TO DO
The lines wanted are those in the data below that include "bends".

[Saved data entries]
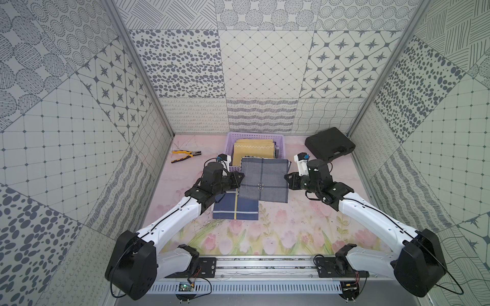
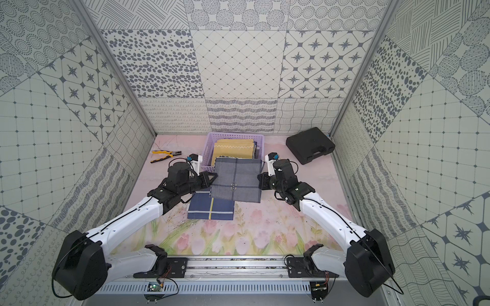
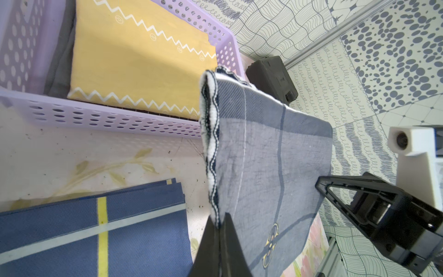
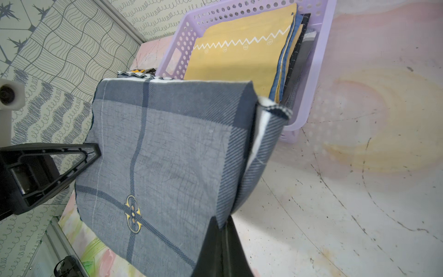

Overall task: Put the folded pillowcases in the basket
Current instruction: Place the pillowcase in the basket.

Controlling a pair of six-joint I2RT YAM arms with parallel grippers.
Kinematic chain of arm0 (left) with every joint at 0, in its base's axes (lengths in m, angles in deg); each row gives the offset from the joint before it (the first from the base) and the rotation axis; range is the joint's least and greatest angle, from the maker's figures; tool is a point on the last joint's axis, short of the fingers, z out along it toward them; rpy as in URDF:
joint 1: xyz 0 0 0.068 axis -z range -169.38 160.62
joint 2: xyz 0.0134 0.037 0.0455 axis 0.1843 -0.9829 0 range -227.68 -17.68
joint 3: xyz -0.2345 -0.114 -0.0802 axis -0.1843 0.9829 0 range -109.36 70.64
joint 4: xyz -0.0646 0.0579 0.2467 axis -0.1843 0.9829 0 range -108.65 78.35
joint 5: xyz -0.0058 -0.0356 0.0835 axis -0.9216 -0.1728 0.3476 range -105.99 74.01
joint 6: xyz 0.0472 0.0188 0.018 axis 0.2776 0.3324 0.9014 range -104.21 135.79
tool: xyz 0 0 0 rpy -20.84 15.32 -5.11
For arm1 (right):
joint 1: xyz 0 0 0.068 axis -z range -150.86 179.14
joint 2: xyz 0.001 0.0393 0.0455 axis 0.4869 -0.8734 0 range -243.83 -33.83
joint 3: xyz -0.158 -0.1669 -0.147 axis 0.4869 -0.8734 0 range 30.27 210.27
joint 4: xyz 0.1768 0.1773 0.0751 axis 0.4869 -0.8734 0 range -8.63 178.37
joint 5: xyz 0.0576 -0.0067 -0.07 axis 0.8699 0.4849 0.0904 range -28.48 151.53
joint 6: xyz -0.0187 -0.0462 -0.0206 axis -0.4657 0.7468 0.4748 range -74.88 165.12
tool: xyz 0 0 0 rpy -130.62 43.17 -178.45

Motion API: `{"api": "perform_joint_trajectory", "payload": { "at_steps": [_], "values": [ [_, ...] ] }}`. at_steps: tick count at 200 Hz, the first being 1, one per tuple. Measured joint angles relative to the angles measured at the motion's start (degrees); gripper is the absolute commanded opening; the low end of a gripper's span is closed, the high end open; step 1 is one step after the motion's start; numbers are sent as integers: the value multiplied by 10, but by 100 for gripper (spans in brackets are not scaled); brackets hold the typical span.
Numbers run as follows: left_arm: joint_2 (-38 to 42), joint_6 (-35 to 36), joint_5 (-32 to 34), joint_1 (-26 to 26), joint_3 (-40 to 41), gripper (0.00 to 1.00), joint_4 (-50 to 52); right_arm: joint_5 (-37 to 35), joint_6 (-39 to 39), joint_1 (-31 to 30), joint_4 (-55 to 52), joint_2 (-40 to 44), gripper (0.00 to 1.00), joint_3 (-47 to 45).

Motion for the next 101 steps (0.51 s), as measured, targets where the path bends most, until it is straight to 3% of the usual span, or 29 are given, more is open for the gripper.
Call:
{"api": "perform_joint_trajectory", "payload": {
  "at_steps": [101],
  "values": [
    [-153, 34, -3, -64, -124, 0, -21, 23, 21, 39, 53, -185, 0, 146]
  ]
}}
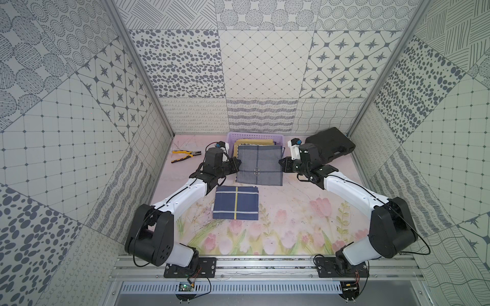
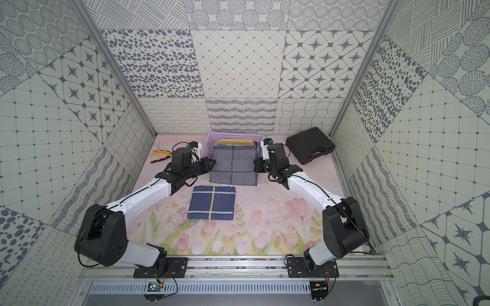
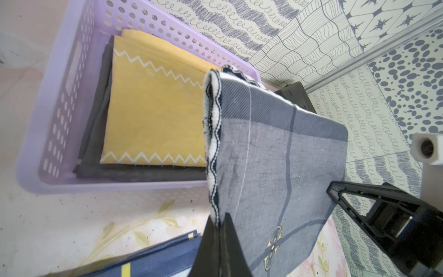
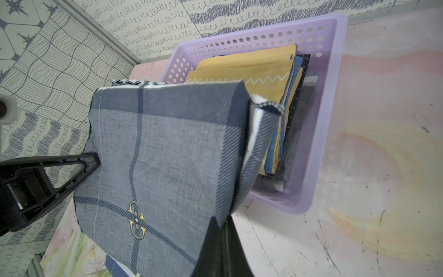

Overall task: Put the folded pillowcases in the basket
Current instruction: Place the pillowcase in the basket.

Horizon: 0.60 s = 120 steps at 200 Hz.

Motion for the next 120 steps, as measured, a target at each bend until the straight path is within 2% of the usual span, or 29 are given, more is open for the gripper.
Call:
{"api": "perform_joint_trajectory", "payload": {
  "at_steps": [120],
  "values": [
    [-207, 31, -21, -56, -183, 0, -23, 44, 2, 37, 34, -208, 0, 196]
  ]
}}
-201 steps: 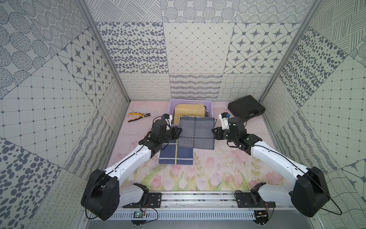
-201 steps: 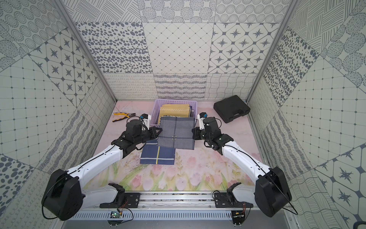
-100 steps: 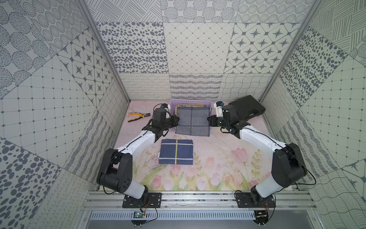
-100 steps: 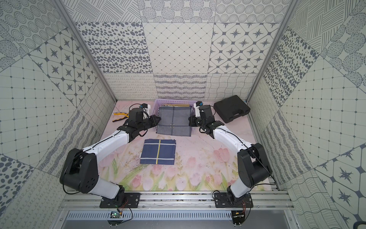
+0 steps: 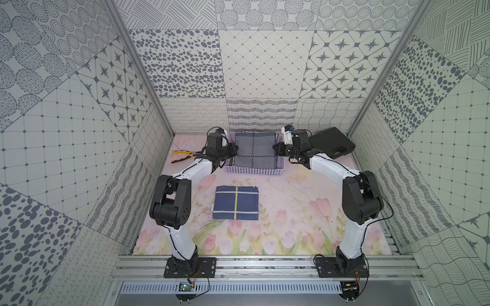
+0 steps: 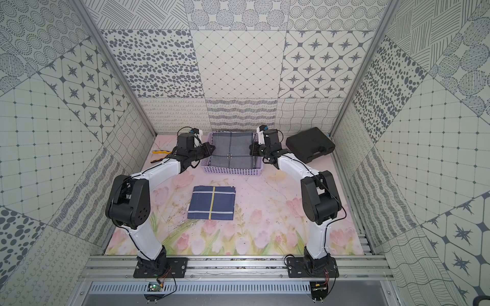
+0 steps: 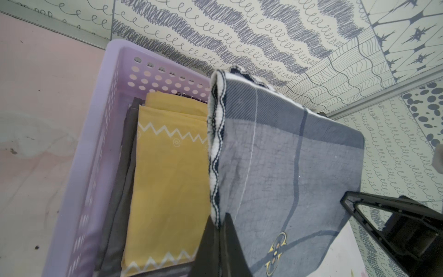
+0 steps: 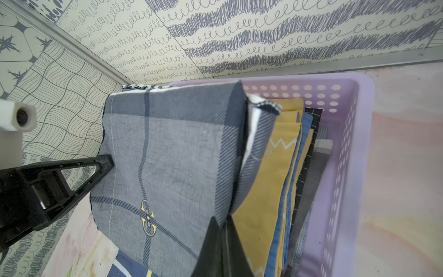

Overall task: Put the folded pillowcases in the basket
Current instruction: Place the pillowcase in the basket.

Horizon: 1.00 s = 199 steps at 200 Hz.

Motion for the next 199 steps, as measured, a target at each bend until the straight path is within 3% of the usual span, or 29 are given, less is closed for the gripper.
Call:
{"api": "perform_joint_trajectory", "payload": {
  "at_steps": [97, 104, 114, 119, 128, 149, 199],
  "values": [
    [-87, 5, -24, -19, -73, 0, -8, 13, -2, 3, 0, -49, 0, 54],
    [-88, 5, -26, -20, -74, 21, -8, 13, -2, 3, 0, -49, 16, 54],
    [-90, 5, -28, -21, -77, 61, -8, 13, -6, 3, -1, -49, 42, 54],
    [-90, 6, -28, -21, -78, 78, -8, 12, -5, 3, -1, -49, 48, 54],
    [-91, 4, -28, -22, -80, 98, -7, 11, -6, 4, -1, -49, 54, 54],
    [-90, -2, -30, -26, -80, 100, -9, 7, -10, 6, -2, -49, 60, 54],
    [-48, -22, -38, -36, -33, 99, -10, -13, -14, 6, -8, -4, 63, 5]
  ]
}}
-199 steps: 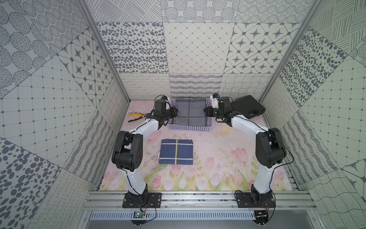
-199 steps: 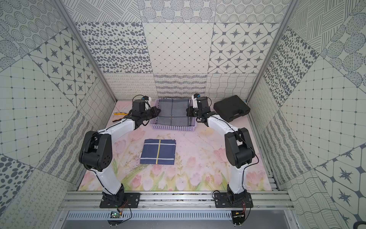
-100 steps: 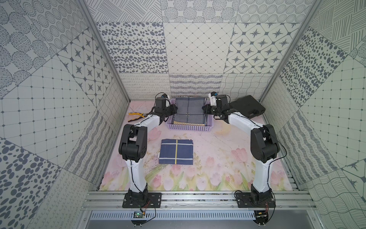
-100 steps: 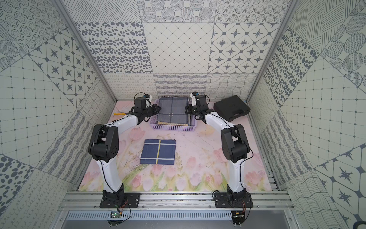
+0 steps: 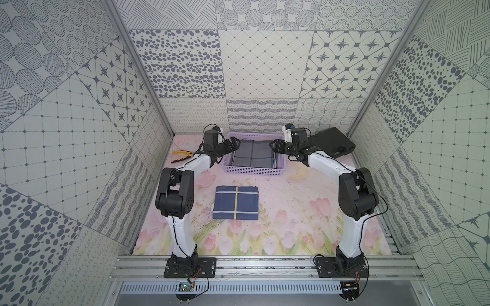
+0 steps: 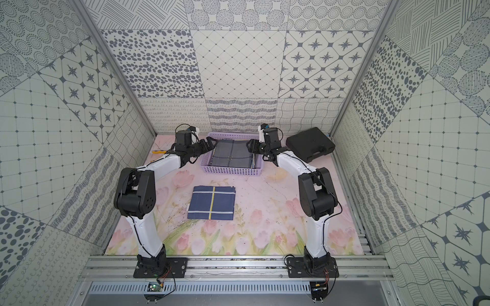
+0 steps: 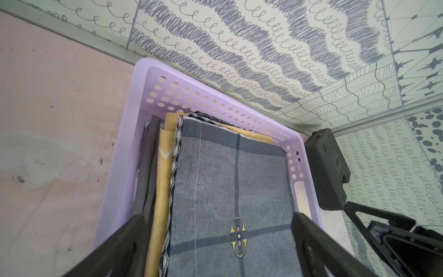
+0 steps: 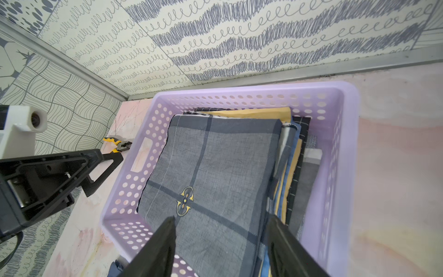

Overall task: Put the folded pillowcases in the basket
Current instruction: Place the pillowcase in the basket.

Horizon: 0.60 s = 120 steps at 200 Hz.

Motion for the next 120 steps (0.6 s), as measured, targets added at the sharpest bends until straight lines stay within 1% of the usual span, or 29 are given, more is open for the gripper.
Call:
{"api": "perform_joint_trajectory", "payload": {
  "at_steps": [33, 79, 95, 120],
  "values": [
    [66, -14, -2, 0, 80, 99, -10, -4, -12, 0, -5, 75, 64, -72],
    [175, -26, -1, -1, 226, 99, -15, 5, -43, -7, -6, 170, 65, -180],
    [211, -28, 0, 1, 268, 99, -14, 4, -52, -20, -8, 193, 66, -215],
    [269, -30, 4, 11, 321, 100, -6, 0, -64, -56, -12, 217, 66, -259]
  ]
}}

EXERCISE ANSWER
Motion for the next 101 steps (0.51 s), as measured, targets where the path bends most, until it is straight to 3% of the usual span, or 29 are given, more is open for the gripper.
Motion for the next 120 steps (0.6 s), as measured, targets added at the sharpest bends until straight lines stay within 1% of the usual span, or 29 are given, more is open for the gripper.

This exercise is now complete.